# DATA SHOWN

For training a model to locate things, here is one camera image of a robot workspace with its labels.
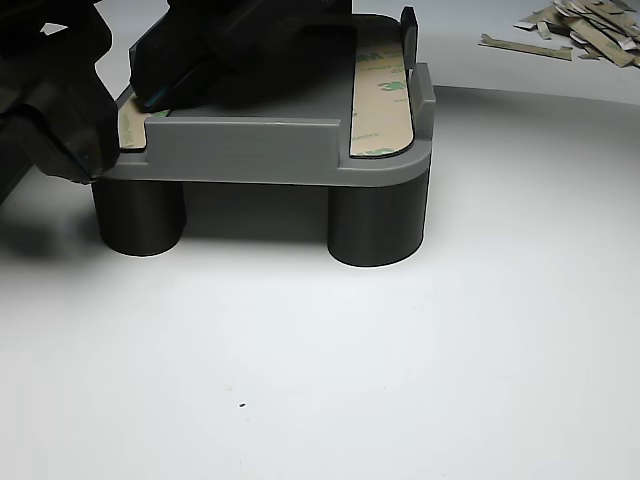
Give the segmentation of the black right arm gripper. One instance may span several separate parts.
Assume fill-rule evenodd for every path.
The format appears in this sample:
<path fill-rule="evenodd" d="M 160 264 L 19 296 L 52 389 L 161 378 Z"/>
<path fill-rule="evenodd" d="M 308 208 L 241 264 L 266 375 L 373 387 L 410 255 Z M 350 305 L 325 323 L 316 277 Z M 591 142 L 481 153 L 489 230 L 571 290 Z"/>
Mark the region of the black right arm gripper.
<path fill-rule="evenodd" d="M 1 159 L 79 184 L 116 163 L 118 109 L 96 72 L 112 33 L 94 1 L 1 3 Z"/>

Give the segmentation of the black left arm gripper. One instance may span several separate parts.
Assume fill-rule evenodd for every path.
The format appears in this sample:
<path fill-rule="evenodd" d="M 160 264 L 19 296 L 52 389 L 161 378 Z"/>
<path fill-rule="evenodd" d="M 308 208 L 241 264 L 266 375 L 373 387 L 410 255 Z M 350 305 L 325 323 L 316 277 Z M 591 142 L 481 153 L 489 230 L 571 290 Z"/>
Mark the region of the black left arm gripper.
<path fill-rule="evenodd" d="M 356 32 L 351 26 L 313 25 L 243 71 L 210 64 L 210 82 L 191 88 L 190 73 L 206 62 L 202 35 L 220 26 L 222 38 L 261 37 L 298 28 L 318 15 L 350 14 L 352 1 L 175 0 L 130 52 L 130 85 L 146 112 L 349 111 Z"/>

# ACTIVITY
Scan the data above, find each line with "separate", and copy it.

# TASK SOLUTION
Give the segmentation of the black right arm gripper. One instance may span several separate parts.
Give the segmentation of the black left arm gripper. One instance may span several separate parts.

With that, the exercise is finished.